If the amorphous alloy ribbon is subjected to the subsequent field heat treatment, the alloy ribbon undergoes nanocrystallization, so that a nanocrystalline alloy having a magnetic permeability µ (1 kHz) of 70,000 or more and a squareness ratio Br/Bm of 30% or less is obtained.
Note that, like the first embodiment, the crystallization onset temperature is defined as the temperature at which an exothermic reaction due to the start of nanocrystallization is detected by differential scanning calorimetry under conditions that the temperature increase rate is 10°C/min.
The subsequent field heat treatment of the present disclosure will now be described. The subsequent field heat treatment has a primary heat treatment for nanocrystallization and a secondary heat treatment for heating in the presence of a magnetic field in order to adjust magnetic characteristics. Note that a temperature described in the second embodiment refers to the set temperature of a furnace.

(Primary heat treatment)

The primary heat treatment includes a step of increasing the temperature from a temperature that is lower than the crystallization onset temperature to a temperature that is higher than or equal to the crystallization onset temperature. The highest temperature of the primary heat treatment may be set in the range of 510-600°C. If the highest temperature is lower than 510°C or higher than 600°C, large magnetostriction occurs. If large magnetostriction occurs, then when the magnetic core is impregnated with a resin, the magnetic characteristics are likely to be significantly altered, i.e. the desired characteristics are unlikely to be obtained. The temperature does not necessarily need to be maintained at the highest temperature. Even if the temperature is maintained at the highest temperature for 0 min (no maintenance time), nanocrystallization can be achieved. Preferably, the maintenance time is set in the range of 5 min to 24 h. If the heat treatment time is 5 min or more, the entire alloy included in the magnetic core can be easily caused to have a uniform temperature, and thereby acquire uniform magnetic characteristics. Meanwhile, if the heat treatment time is longer than 24 h, not only productivity decreases, but also the excessive growth or non-uniform morphology of crystal grains is likely to occur, resulting in a decrease in magnetic characteristics.
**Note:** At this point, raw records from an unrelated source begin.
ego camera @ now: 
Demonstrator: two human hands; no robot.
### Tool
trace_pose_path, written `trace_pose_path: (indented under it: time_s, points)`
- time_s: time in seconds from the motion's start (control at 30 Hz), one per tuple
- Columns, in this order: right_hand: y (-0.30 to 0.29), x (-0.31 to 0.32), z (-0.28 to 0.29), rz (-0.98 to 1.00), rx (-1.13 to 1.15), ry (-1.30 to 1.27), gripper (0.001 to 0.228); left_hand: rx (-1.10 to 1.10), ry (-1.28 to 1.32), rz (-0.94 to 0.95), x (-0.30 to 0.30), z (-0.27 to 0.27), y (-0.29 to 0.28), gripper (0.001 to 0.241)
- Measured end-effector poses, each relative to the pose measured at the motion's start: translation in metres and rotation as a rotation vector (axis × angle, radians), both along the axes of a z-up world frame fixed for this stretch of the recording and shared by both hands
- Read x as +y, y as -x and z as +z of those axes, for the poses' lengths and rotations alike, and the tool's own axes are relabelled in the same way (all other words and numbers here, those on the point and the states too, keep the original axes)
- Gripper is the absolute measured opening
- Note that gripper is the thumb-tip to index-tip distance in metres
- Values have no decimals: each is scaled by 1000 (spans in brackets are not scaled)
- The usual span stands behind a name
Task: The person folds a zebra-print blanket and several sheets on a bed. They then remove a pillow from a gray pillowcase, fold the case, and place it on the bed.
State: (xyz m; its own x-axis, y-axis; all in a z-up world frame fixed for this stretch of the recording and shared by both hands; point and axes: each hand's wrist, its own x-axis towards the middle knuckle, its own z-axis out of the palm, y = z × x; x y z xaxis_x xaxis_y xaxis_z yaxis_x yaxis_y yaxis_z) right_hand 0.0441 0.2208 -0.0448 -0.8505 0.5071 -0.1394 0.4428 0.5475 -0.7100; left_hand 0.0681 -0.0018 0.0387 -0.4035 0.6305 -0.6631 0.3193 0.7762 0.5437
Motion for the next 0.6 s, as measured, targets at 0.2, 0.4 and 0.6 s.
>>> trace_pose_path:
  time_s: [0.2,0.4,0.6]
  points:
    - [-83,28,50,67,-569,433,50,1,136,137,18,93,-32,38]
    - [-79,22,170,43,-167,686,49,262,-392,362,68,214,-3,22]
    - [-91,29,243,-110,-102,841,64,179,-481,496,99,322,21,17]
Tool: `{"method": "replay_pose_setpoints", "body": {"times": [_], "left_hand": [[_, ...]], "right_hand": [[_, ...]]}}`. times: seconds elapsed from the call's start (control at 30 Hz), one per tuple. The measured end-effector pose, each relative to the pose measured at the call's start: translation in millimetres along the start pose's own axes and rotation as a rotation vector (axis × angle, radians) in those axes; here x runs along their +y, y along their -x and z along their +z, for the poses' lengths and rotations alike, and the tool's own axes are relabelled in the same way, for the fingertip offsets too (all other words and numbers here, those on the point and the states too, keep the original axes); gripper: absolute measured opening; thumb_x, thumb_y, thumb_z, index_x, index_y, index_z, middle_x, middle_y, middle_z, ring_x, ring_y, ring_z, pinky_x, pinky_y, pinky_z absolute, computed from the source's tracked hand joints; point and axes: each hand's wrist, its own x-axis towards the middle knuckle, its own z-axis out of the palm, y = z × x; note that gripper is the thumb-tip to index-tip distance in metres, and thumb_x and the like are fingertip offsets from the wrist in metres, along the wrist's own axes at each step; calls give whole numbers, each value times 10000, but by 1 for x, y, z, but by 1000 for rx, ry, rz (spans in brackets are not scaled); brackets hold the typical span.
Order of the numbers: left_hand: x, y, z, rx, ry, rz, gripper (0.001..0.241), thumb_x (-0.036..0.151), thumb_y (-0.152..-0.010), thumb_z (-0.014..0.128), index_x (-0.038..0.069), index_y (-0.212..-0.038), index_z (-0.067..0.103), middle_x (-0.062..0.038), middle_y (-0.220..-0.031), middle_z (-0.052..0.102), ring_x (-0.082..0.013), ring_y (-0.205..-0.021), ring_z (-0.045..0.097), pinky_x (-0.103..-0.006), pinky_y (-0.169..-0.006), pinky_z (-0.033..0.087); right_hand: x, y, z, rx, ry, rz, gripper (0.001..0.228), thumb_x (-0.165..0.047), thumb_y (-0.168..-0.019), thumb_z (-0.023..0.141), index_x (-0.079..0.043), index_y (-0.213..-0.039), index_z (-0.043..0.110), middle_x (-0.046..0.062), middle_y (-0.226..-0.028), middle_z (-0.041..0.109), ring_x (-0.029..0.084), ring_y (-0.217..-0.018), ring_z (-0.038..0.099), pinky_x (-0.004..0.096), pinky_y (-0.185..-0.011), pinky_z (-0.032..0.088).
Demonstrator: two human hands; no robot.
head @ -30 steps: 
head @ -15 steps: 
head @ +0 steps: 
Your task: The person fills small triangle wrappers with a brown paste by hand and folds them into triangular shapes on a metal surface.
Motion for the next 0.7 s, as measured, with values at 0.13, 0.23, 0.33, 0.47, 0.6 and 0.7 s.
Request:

The present inventors found the first technical means capable of improving the impedance relative magnetic permeability µrz in the primary heat treatment.
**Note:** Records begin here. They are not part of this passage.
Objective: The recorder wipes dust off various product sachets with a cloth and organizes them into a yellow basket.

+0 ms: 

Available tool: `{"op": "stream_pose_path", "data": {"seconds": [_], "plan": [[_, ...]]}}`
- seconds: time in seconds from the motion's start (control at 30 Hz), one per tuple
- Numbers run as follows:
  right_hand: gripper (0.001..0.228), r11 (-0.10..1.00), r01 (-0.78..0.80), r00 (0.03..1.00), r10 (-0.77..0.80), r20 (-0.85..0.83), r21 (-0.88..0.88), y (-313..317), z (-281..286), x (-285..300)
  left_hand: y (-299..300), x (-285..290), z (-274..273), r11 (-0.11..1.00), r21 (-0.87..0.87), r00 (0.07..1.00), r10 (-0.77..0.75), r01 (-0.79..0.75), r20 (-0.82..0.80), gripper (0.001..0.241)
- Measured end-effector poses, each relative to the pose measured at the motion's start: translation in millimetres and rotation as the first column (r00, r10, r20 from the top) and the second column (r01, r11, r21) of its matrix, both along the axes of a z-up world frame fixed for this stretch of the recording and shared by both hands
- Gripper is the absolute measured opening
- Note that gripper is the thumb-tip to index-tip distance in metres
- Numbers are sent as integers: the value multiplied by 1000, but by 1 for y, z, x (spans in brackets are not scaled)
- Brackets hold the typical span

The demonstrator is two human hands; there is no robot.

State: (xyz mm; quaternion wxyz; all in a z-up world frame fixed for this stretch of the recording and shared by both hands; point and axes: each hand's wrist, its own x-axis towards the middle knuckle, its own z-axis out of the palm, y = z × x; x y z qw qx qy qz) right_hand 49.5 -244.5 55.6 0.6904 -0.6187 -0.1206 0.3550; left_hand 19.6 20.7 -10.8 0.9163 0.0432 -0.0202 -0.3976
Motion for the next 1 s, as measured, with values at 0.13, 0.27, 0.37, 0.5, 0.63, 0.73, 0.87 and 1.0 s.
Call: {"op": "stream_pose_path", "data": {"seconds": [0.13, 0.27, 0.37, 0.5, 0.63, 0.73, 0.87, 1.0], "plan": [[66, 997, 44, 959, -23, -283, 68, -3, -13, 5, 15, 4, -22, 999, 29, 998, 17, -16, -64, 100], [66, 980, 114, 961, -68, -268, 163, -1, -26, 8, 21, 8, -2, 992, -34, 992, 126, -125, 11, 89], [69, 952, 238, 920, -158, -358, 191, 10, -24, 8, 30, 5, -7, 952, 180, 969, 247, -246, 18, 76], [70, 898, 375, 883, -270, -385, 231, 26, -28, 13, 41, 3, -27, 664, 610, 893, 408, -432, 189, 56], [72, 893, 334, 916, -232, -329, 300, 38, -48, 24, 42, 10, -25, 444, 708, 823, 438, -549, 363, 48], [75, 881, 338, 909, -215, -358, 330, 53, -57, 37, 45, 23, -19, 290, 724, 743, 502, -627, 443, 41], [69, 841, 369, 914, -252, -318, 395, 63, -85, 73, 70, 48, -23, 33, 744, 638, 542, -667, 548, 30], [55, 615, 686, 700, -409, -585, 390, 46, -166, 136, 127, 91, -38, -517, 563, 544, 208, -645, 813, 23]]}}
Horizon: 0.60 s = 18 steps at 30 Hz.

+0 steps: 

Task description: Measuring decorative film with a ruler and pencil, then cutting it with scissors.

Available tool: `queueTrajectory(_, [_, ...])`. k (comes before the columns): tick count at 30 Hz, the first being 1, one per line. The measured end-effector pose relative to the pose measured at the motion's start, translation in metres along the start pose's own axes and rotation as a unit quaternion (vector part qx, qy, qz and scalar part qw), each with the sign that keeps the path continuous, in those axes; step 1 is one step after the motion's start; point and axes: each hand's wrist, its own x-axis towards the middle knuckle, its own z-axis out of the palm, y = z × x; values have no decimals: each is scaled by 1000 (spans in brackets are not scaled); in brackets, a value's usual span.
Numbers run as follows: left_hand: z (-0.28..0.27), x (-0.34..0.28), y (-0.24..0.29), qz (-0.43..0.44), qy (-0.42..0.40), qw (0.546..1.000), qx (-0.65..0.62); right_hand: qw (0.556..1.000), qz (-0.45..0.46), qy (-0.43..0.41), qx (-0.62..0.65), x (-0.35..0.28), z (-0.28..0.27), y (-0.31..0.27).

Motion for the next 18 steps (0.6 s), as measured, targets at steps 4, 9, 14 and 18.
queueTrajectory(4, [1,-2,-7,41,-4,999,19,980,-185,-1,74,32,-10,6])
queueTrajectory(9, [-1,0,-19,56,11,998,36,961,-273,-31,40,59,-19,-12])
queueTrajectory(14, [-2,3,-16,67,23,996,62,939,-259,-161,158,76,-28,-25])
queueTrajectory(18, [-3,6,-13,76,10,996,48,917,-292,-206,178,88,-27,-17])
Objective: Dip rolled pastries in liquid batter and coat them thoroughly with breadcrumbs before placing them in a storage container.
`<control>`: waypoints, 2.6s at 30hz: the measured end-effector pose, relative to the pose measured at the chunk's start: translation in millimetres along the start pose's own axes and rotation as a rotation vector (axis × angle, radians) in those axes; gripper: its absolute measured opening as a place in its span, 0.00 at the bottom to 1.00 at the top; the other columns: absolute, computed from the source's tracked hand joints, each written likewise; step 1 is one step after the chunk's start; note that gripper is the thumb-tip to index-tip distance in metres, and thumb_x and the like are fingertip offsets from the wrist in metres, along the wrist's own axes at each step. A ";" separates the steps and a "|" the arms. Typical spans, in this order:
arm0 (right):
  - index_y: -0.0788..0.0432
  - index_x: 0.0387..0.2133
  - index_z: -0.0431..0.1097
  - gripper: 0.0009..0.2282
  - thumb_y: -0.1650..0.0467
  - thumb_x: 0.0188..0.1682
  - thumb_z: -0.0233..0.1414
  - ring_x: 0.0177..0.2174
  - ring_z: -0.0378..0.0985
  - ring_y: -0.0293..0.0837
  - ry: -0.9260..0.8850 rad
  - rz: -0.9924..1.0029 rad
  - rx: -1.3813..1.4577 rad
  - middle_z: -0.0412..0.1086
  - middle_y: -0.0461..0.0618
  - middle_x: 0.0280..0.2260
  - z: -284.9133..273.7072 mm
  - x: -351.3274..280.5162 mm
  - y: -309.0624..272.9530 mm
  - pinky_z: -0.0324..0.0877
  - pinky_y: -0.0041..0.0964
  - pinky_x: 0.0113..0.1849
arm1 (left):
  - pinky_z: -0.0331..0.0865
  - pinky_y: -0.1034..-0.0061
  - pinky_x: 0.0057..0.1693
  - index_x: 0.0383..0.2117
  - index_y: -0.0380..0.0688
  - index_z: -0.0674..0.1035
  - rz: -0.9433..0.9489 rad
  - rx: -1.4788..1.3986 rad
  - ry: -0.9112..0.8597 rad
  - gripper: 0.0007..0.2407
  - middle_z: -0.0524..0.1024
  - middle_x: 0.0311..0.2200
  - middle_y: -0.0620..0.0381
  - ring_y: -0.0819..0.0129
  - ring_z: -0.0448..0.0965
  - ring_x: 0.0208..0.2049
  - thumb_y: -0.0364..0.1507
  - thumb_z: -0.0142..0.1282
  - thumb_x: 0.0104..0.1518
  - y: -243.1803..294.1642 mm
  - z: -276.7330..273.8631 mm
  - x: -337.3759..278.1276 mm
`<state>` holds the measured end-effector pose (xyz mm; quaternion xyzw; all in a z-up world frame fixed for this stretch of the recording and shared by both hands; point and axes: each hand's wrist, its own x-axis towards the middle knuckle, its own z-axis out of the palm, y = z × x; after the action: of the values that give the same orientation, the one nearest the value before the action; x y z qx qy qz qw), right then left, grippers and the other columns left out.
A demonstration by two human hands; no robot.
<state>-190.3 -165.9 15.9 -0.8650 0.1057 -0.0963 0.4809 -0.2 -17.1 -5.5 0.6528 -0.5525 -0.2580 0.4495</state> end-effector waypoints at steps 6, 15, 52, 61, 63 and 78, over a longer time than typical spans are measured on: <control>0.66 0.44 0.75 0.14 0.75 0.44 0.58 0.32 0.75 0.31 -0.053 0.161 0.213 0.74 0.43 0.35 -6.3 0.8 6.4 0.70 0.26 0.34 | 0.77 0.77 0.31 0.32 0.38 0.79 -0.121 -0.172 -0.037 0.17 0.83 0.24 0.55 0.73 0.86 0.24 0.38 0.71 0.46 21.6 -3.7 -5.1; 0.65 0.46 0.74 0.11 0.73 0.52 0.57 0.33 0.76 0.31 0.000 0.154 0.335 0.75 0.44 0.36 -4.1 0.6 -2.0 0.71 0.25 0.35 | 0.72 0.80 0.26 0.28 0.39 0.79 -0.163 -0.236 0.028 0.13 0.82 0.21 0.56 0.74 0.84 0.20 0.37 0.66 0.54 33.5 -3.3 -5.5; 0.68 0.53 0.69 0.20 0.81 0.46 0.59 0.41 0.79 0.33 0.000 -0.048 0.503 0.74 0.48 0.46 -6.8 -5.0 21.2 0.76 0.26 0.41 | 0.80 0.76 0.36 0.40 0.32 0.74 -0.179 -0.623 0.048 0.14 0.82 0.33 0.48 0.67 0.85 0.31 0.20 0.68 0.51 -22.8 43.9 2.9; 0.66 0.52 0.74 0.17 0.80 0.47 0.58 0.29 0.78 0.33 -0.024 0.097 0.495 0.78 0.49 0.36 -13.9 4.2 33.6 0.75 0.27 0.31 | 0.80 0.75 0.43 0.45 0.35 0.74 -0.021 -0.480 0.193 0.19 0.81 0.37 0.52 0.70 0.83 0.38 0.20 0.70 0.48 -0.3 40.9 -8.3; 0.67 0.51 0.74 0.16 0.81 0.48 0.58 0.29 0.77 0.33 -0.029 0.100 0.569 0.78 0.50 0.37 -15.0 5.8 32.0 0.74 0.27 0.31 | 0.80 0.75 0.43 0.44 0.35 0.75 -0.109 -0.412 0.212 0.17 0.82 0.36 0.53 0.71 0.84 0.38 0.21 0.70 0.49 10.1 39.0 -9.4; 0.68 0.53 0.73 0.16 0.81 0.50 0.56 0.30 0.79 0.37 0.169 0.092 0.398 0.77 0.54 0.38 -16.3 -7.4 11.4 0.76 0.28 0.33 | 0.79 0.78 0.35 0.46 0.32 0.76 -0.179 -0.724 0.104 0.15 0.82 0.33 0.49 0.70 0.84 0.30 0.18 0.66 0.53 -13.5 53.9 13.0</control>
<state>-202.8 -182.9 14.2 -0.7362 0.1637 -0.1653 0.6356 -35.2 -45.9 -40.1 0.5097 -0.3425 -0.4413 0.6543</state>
The first technical means is such that, in the step of increasing the temperature from a temperature that is lower than the crystallization onset temperature to a temperature that is higher than or equal to the crystallization onset temperature, the temperature increase rate is as slow as less than 1.0°C/min at the crystallization onset temperature. Note that, as used herein, the "temperature increase rate at the crystallization onset temperature" refers to an average temperature increase rate at which the temperature is increased between a temperature that is 5°C lower than the crystallization onset temperature and a temperature that is 5°C higher than the crystallization onset temperature. The reason for this will now be described.
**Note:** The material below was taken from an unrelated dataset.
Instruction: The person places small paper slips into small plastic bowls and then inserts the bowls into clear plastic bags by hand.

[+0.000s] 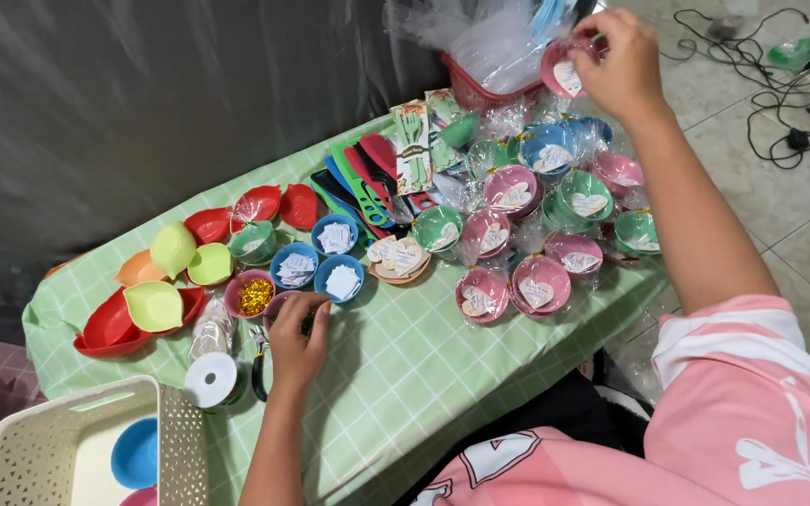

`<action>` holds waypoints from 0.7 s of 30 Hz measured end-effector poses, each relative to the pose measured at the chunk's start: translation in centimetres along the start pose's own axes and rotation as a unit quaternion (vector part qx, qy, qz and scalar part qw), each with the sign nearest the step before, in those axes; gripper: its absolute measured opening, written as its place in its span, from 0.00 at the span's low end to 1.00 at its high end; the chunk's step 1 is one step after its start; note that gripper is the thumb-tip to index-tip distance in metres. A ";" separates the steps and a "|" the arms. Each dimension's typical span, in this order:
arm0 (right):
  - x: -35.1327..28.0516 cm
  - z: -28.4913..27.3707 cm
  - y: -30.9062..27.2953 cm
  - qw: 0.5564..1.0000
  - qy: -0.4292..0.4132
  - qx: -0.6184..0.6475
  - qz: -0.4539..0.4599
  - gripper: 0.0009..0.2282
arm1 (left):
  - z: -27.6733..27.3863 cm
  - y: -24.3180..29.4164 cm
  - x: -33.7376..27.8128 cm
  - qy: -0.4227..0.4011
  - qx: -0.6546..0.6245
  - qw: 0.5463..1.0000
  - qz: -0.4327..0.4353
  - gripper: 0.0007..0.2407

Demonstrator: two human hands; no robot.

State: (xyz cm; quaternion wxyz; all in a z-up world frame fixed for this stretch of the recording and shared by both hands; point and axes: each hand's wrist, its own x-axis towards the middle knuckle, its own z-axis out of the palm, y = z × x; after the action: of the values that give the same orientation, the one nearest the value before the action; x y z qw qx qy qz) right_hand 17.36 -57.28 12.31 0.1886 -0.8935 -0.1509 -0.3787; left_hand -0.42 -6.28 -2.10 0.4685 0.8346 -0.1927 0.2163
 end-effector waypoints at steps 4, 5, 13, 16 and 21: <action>1.2 4.2 1.8 0.993 -0.107 -0.048 0.012 0.08 | -0.4 0.3 0.0 0.035 0.047 0.998 0.018 0.03; 1.6 4.9 1.6 0.984 -0.170 -0.041 0.031 0.09 | -0.5 0.3 0.0 0.052 0.051 0.997 0.030 0.03; 4.1 8.5 -1.6 0.944 -0.311 0.013 0.111 0.17 | -1.5 -0.2 0.4 0.054 0.052 0.997 0.019 0.03; 5.2 8.3 -2.2 0.923 -0.359 0.025 0.136 0.26 | -1.6 0.0 0.6 0.050 0.046 0.997 0.024 0.03; 7.5 6.4 -1.5 0.929 -0.324 0.063 0.167 0.16 | -1.9 0.7 0.8 0.050 0.046 0.997 0.037 0.03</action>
State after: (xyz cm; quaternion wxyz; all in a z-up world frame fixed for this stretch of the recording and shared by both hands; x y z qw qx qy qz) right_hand 25.70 -52.14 14.05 0.2453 -0.9662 -0.0758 -0.0210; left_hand -0.42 -5.06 -0.29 0.4307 0.8356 -0.1898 0.2833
The crystallization reaction is an exothermic reaction. Therefore, the temperature of the magnetic core material may instantaneously increase at or near the crystallization onset temperature. At this time, nanocrystals become coarse non-uniformly in the ribbon, so that uniform magnetic anisotropy is not formed, and therefore, the impedance relative magnetic permeability µrz of the magnetic core is likely to decrease. If the temperature increase rate at the crystallization onset temperature is as slow as less than 1.0°C/min, the instantaneous temperature increase can be reduced, resulting in an improvement in impedance magnetic permeability. Note that the temperature increase rate may be relatively high, e.g. 1.0°C/min or more, until a temperature that is 20°C lower than the crystallization onset temperature. As an additional effect, nanocrystallization can stably proceed, which can reduce magnetostriction, resulting in a nanocrystalline alloy magnetic core whose characteristics are not significantly altered even when the magnetic core is impregnated with a resin.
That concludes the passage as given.